BEGIN Information provided

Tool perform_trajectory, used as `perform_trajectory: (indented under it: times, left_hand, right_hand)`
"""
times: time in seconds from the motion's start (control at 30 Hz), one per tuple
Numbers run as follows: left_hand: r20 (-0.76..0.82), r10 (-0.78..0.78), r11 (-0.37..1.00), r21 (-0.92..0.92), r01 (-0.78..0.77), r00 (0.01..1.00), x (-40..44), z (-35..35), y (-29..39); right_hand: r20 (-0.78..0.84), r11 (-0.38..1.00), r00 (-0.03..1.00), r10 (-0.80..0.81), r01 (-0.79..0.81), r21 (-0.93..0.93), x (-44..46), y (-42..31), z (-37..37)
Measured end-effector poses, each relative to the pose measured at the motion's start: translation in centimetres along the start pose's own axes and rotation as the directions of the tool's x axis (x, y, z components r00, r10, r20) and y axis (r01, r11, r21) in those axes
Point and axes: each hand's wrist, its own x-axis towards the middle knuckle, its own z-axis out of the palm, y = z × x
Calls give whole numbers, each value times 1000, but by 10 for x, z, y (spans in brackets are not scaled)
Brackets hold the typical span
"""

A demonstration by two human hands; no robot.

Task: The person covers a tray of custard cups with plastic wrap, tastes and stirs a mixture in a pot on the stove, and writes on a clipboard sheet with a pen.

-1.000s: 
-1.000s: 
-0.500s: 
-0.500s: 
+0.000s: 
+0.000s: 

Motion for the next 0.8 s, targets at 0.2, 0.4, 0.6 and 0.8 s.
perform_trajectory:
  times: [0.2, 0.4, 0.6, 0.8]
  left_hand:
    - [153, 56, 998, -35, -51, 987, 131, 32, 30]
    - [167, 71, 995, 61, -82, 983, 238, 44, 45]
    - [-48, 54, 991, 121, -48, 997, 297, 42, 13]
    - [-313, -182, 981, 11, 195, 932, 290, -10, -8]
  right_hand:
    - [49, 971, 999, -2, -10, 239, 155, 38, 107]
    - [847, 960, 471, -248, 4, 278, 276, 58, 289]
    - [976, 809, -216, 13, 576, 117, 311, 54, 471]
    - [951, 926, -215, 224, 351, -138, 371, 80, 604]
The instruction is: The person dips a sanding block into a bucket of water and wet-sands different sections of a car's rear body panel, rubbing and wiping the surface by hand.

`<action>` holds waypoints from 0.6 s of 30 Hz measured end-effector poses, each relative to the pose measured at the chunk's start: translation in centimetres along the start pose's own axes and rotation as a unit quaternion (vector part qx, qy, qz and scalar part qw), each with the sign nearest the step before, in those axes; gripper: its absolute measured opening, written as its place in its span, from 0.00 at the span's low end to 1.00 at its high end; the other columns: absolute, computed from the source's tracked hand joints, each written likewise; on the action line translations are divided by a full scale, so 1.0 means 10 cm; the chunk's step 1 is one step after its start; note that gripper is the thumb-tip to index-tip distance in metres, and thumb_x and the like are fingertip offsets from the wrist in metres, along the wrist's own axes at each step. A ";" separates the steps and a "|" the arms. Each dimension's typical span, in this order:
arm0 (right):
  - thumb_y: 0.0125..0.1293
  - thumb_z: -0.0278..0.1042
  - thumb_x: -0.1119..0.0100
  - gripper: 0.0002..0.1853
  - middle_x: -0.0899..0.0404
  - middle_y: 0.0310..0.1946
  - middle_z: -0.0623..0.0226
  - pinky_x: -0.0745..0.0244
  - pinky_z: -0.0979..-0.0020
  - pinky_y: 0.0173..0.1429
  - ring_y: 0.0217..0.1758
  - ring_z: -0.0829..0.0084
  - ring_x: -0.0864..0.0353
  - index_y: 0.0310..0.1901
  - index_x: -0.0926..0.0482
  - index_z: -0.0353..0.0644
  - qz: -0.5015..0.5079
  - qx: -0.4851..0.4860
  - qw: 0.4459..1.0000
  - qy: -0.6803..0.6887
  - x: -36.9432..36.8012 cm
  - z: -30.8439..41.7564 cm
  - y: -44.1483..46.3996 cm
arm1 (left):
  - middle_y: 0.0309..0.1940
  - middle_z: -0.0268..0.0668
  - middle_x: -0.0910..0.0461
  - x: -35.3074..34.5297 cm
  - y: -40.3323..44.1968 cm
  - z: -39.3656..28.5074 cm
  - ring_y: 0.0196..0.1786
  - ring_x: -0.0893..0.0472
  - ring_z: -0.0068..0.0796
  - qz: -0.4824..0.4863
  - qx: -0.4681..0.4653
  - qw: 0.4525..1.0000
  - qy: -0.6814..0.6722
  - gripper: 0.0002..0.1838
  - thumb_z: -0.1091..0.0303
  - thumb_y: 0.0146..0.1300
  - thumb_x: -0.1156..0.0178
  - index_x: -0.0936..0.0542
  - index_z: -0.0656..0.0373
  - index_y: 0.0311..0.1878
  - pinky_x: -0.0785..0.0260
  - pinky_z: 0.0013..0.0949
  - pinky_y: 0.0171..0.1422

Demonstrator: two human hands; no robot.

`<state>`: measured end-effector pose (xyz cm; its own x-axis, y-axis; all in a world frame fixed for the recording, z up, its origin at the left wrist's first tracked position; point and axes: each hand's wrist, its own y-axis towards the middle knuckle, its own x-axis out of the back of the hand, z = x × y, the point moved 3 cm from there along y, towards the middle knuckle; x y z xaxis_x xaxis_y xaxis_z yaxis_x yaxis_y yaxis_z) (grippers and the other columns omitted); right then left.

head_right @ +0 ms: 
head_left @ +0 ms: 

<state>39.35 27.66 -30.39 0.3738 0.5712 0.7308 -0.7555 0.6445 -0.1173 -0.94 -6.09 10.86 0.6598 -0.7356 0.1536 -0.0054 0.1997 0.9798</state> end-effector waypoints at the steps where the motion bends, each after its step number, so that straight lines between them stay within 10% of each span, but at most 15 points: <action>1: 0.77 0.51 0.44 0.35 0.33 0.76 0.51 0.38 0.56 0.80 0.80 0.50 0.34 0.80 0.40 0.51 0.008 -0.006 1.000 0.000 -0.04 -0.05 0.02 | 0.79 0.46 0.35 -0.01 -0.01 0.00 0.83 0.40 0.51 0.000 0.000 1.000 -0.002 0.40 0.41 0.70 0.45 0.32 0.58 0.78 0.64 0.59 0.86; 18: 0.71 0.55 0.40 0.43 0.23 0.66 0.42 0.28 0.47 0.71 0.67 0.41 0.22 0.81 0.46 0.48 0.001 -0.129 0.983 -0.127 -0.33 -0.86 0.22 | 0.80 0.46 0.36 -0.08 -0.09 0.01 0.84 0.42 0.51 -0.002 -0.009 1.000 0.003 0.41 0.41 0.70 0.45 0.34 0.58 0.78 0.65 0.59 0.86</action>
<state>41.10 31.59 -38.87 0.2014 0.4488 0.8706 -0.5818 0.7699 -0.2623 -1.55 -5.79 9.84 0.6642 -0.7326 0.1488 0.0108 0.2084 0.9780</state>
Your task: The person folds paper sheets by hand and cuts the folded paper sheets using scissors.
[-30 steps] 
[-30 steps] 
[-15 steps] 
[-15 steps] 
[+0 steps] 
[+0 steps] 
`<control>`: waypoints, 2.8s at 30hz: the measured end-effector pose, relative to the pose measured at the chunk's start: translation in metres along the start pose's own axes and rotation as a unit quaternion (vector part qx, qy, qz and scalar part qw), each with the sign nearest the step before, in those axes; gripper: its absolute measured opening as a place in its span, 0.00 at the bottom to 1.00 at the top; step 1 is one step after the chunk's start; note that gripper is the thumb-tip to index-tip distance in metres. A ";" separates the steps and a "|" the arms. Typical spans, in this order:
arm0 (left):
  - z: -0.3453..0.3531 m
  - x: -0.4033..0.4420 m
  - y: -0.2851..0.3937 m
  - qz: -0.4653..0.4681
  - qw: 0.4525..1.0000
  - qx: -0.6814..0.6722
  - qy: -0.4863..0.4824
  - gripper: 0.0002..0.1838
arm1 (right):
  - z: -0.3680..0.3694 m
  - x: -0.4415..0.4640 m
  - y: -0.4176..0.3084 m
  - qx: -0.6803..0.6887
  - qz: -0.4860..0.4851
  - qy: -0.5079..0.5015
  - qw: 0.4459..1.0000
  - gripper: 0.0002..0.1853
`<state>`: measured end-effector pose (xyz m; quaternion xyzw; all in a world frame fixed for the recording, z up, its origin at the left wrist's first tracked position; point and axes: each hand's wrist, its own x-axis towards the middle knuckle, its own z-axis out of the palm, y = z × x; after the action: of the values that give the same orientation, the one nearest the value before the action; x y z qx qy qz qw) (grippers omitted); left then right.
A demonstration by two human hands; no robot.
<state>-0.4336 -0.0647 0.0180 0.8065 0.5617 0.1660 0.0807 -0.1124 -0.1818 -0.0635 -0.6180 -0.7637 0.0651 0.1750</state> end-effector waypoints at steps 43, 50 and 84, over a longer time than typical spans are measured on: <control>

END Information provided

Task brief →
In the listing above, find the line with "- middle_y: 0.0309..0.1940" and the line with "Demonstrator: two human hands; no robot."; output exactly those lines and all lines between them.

Answer box →
  - middle_y: 0.0309..0.1940
  - middle_z: -0.0268..0.0668
  - middle_x: -0.0910..0.0461
  - x: -35.3074..34.5297 cm
  - y: -40.3323..44.1968 cm
  - z: -39.3656..28.5074 cm
  - ring_y: 0.0196..0.1786
  - ring_x: -0.0893..0.0472
  - ring_z: -0.0068..0.0796
  - qz: -0.4824..0.4863
  - qx: -0.4681..0.4653
  - qw: 0.4525..1.0000
  - qy: -0.6814..0.6722
  - gripper: 0.0002..0.1838
  - thumb_z: -0.1091..0.0303
  - thumb_y: 0.0146..0.1300
  - thumb_x: -0.1156..0.0178
  - index_x: -0.0936..0.0542
  - index_z: -0.0656..0.0373
  - index_y: 0.0311..0.1878
  - pinky_x: -0.0785..0.0260
  - pinky_z: 0.0013..0.0949
  - pinky_y: 0.0171..0.1422

Demonstrator: two human hands; no robot.

No further answer is needed.